‘Two Blind to Ride’ team make stop in Bend
Until a few years ago, 32-year-old Christi Bruchok had never ridden a bike.
“At a young age, I kind of learned to not hate… but I had an aversion to the outdoors and activities like that,” Bruchok said Wednesday.
Now she and her boyfriend, Tauru Chaw, are pedaling together through a 17,000-mile tandem bike ride.
The two legally blind cyclists began their journey in Argentina.
And before continuing on to their destination, Deadhorse, Alaska, they’re spending a few days in Bend to relax.
The Arizona couple is staying with a couple they met through the Website warmshowers.org, a site connecting long-distance cyclists with free lodging.

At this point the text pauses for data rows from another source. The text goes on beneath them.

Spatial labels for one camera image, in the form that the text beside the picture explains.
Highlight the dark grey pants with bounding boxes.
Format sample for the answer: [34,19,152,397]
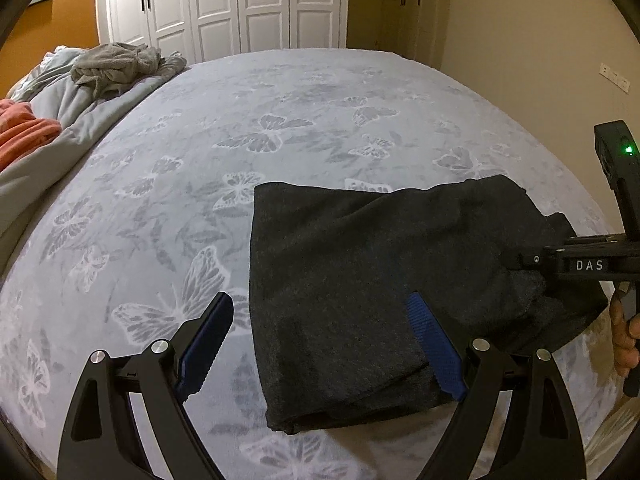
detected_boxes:
[248,176,607,434]

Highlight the right hand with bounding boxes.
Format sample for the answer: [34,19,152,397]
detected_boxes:
[608,289,639,378]

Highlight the grey butterfly bedspread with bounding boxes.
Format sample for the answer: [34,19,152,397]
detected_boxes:
[1,49,610,479]

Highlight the coral pink cloth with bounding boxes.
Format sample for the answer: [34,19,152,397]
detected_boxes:
[0,99,62,171]

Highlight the white wall switch plate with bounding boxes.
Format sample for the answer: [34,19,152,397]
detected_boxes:
[599,63,630,93]

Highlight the white panelled wardrobe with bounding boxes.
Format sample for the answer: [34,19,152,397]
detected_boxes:
[96,0,348,64]

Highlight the grey crumpled garment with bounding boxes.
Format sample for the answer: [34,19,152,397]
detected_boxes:
[70,42,162,100]

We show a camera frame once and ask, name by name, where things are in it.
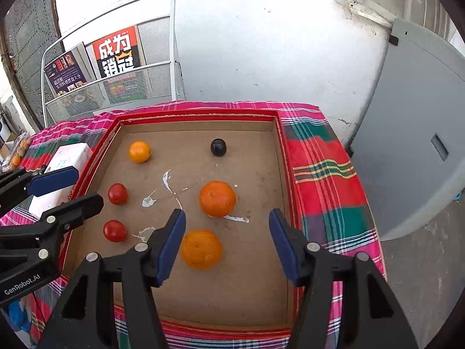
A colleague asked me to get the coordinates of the red black book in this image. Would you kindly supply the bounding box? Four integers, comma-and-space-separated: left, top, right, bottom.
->
92, 26, 141, 78

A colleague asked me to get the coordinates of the large orange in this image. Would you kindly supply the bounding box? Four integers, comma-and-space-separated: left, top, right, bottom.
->
180, 229, 223, 270

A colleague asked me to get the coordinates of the white metal mesh rack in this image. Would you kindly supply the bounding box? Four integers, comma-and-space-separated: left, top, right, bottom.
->
40, 0, 185, 127

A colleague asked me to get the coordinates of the red tomato front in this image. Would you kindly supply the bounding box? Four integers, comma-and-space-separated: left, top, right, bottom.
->
107, 183, 128, 205

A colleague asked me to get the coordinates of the studded metal door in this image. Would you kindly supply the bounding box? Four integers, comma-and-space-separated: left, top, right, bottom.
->
1, 0, 64, 130

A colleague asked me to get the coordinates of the white pink tissue pack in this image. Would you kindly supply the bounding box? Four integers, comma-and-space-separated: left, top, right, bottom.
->
27, 143, 92, 218

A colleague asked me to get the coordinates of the plaid red tablecloth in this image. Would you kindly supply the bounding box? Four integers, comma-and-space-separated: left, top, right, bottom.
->
16, 101, 385, 348

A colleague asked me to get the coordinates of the clear plastic fruit container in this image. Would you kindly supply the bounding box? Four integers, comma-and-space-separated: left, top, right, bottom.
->
1, 132, 31, 172

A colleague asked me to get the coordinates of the grey cabinet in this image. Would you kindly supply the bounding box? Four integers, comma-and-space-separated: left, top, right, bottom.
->
352, 18, 464, 241

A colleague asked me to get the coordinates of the red cardboard tray box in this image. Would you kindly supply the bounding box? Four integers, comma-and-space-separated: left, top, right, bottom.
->
61, 109, 297, 334

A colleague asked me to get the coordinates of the dark blue cookbook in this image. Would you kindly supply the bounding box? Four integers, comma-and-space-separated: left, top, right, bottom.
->
44, 50, 91, 97

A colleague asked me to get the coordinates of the red tomato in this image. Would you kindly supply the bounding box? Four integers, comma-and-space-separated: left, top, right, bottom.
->
103, 220, 127, 243
107, 183, 128, 205

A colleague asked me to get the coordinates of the mandarin orange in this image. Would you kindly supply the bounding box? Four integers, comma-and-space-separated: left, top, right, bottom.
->
198, 180, 237, 218

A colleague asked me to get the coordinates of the blue gloved left hand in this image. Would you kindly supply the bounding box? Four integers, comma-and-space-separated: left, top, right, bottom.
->
7, 297, 31, 333

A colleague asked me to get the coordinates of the dark plum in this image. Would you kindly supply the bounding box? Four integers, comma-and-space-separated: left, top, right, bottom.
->
210, 138, 227, 157

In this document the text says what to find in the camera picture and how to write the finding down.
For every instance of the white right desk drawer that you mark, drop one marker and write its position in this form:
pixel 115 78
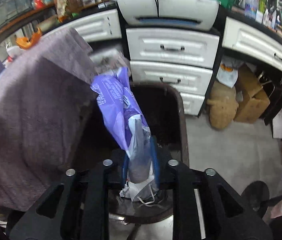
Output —
pixel 245 39

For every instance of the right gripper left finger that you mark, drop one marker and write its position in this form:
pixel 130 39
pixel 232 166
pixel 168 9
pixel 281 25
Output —
pixel 76 207

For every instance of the white printer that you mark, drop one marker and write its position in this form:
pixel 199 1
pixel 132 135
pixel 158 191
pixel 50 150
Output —
pixel 188 14

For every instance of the cardboard box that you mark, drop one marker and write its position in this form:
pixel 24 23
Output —
pixel 254 99

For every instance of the purple striped tablecloth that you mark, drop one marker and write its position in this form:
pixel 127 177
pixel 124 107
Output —
pixel 43 95

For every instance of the orange peel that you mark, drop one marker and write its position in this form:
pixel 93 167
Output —
pixel 27 43

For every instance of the red tin canister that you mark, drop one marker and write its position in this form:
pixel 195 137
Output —
pixel 38 4

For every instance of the white middle drawer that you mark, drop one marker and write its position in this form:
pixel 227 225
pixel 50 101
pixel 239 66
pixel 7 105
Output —
pixel 186 79

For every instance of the purple plastic bag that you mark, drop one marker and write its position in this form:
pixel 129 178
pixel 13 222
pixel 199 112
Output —
pixel 124 120

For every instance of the white orange-print plastic bag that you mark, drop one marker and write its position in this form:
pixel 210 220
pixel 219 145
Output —
pixel 228 71

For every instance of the water bottle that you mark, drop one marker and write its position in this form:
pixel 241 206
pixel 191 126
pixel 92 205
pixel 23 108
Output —
pixel 251 7

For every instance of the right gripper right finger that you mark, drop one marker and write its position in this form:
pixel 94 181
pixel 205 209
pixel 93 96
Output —
pixel 205 206

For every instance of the black stool base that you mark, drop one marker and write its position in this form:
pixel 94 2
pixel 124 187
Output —
pixel 256 194

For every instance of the brown trash bin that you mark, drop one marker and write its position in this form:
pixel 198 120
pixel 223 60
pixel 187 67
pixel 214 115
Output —
pixel 162 107

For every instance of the white left cabinet drawer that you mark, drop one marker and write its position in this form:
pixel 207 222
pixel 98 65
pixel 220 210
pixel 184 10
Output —
pixel 96 27

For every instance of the white face mask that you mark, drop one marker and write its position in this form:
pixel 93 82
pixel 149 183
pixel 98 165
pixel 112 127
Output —
pixel 144 192

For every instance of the white upper drawer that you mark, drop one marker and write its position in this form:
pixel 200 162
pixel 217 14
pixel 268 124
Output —
pixel 172 46

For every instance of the white lower drawer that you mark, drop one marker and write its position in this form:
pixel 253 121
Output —
pixel 192 103

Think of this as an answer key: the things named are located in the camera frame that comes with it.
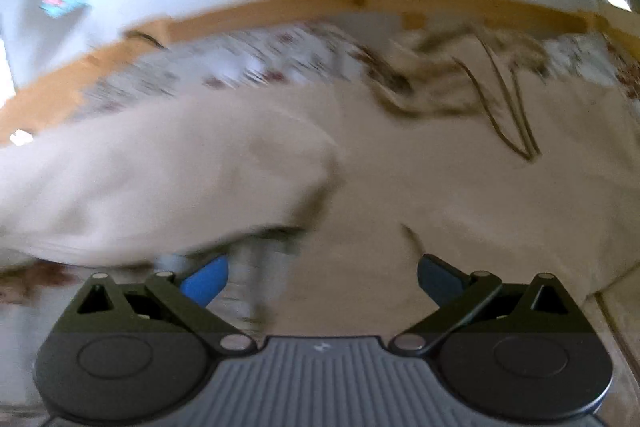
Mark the beige hooded jacket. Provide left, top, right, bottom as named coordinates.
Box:
left=1, top=23, right=639, bottom=335

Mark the floral bed sheet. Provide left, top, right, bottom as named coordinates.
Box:
left=1, top=24, right=639, bottom=426

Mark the wooden bed frame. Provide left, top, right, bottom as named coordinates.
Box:
left=1, top=0, right=639, bottom=144

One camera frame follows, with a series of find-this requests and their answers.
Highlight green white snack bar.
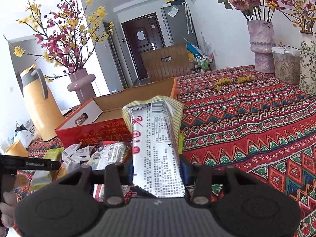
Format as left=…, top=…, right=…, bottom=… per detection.
left=30, top=147, right=65, bottom=191

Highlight yellow striped snack packet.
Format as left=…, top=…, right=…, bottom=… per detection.
left=122, top=96, right=185, bottom=198

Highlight person's left hand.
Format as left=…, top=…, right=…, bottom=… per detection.
left=1, top=174, right=28, bottom=236

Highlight yellow ceramic mug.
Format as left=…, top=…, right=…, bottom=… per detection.
left=5, top=140, right=28, bottom=157

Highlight red white snack packet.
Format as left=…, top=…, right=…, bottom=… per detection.
left=87, top=142, right=128, bottom=171

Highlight white plastic bag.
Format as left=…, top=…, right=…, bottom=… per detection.
left=13, top=130, right=34, bottom=148

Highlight red cardboard box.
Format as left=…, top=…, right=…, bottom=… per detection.
left=55, top=77, right=177, bottom=148

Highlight yellow thermos jug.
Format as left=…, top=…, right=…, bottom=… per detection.
left=20, top=64, right=64, bottom=141

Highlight patterned red tablecloth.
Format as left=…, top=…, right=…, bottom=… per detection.
left=14, top=66, right=315, bottom=236

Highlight pink glass vase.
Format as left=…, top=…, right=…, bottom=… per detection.
left=68, top=69, right=96, bottom=105

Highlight dark brown door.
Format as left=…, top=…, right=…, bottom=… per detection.
left=122, top=13, right=165, bottom=80

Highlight pink yellow blossom branches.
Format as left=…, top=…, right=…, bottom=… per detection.
left=17, top=0, right=114, bottom=76

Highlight textured pink vase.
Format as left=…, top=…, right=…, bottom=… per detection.
left=247, top=20, right=276, bottom=74

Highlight floral white vase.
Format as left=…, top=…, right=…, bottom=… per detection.
left=299, top=33, right=315, bottom=95

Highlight grey refrigerator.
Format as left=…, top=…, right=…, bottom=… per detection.
left=161, top=0, right=198, bottom=46

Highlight red yellow berry branches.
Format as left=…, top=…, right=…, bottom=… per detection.
left=264, top=0, right=315, bottom=35

“We have only 5,000 (miles) to go, so it’s downhill from here on,” Chaw said with a laugh.
The couple often camps whereever they can find a spot to settle, but appreciate when people from Warm Showers open their homes so they can shower and get hot meals.
Chaw said they’ve met thousands of people are their journey, often speaking at schools for the blind or to people with visual impairments.
It’s not their first long trip — they took the tandem bike on a shorter, cross-country jaunt in 2009.
“Rode it from Southern California all the way to North Carolina, and that was like step one,” Chaw said.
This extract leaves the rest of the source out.